Directions: Return all the data verbatim but without images.

--- --- ---

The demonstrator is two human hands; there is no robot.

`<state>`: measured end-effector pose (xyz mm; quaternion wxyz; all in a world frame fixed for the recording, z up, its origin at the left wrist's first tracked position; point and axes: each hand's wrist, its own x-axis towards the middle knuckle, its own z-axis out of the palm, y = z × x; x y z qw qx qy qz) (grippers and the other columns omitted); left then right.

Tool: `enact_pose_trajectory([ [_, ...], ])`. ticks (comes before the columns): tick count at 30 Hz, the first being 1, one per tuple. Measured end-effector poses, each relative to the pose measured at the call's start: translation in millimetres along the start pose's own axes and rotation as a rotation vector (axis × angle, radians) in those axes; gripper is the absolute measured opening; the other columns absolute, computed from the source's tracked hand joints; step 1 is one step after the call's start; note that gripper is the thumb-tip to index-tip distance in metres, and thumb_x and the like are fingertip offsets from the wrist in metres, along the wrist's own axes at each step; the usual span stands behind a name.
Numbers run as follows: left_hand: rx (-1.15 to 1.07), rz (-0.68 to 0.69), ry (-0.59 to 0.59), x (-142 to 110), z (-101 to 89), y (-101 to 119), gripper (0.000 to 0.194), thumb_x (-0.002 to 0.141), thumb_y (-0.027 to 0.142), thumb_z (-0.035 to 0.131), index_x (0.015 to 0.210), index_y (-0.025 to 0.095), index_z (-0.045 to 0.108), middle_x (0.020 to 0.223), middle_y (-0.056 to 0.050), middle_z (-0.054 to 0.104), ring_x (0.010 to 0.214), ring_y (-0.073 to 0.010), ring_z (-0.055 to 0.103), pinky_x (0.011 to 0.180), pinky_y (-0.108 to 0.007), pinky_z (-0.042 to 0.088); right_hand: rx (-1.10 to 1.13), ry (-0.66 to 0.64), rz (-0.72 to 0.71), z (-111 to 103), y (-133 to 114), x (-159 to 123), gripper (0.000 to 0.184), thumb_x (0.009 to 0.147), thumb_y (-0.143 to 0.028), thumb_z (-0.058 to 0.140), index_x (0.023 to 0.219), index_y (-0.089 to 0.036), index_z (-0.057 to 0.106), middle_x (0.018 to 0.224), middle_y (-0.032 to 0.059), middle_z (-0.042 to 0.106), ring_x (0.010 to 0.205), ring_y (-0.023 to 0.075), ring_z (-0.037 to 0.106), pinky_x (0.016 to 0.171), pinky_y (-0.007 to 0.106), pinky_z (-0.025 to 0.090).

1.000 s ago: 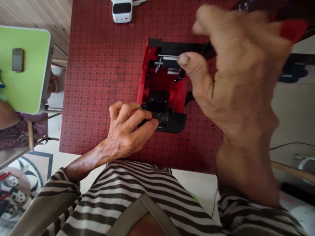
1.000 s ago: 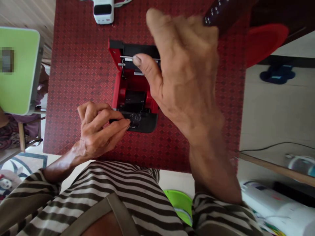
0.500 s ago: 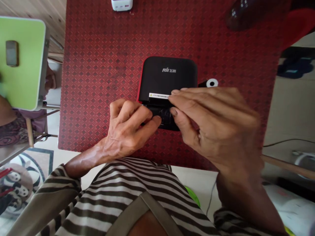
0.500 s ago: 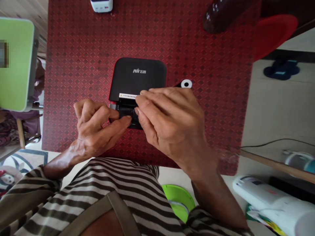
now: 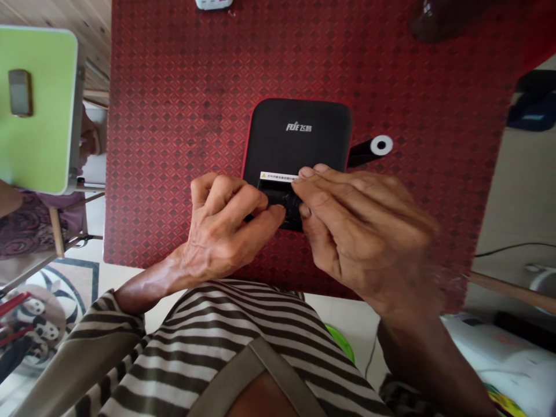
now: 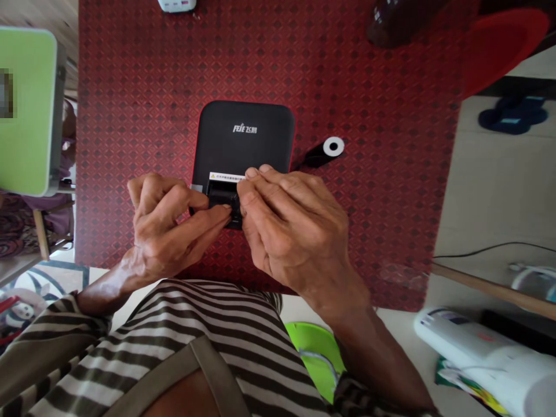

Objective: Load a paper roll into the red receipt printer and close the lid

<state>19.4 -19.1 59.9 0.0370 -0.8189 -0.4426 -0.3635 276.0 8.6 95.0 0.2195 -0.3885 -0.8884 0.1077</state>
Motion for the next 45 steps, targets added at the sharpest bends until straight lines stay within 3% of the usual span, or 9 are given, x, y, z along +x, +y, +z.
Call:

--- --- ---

Written solution:
The demonstrator is two human hands; there is no robot.

`<state>`: measured end-effector pose (xyz mm; quaternion wxyz; all in a world frame fixed for the recording, z up, its origin at the left wrist's first tracked position; point and axes: each hand's wrist, its own x-axis towards the middle knuckle, its own z-axis out of the palm, y = z × x; x y z qw qx qy qz) (grippers and the other columns omitted); left then right.

Tool: `enact_pose_trajectory([ [_, ...], ])`. ticks (comes before the columns): tick count at 30 Hz, the first being 1, one per tuple. Measured end-effector poses, each relative to the pose measured at the call's start: translation in millimetres along the start pose's own axes and rotation as a rotation vector (axis × angle, radians) in those axes; gripper is the absolute measured opening; the other columns absolute, computed from the source's tracked hand joints; step 1 is one step after the call's start; note that gripper is the thumb-tip to index-tip distance in metres, and thumb_x and the like are fingertip offsets from the wrist in metres, along the wrist's own axes at each step; the usual span stands behind a name.
Numbers run as follows: left_hand: rx (-1.15 to 1.07), rz (-0.68 to 0.69), ry (-0.59 to 0.59), x (-142 to 110), z (-101 to 89), y (-101 to 119), gripper (0.000 to 0.194), thumb_x (-0.002 to 0.141), thumb_y (-0.027 to 0.142), thumb_z (-0.035 to 0.131), index_x (0.015 to 0.210), index_y (-0.025 to 0.095), index_z (-0.045 to 0.108), middle_x (0.020 to 0.223), middle_y (-0.056 to 0.050), middle_z (-0.054 to 0.104), ring_x (0.010 to 0.214), ring_y (-0.073 to 0.010), ring_z (-0.055 to 0.103), pinky_x (0.011 to 0.180), pinky_y (-0.108 to 0.007), pinky_z (-0.042 to 0.088); right_hand: rx (-1.10 to 1.13), ry (-0.66 to 0.64), rz (-0.72 to 0.71), z (-111 to 103), y (-133 to 114), x (-159 to 123), gripper (0.000 to 0.184), thumb_x (0.009 to 0.147), thumb_y (-0.143 to 0.028), thumb_z (-0.058 to 0.140), index_x (0.023 to 0.219), index_y (-0.089 to 0.036), index_z (-0.057 to 0.106), middle_x (0.018 to 0.224), middle_y (-0.032 to 0.059), middle_z (-0.042 to 0.106), ring_x (0.010 to 0.205), ring_y (-0.023 to 0.075), ring_z (-0.037 to 0.106), pinky_x (0.016 to 0.171), pinky_y (-0.007 to 0.106), pinky_z (-0.025 to 0.090).

1.000 s ago: 
1.000 s ago: 
0.500 s ago: 
0.500 s ago: 
now: 
now: 

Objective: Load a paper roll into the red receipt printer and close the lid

<state>19.4 -19.1 59.9 0.0370 -0.8189 -0.4426 -0.3635 276.0 8.6 95.0 0.2195 -0.3885 -0.8884 0.1077</state>
Motion for the next 45 steps, targets added at the sharpest bends until straight lines stay within 3% of the usual span, or 9 are given, x, y, z along +x, +y, +z.
Call:

This response contains the complete answer.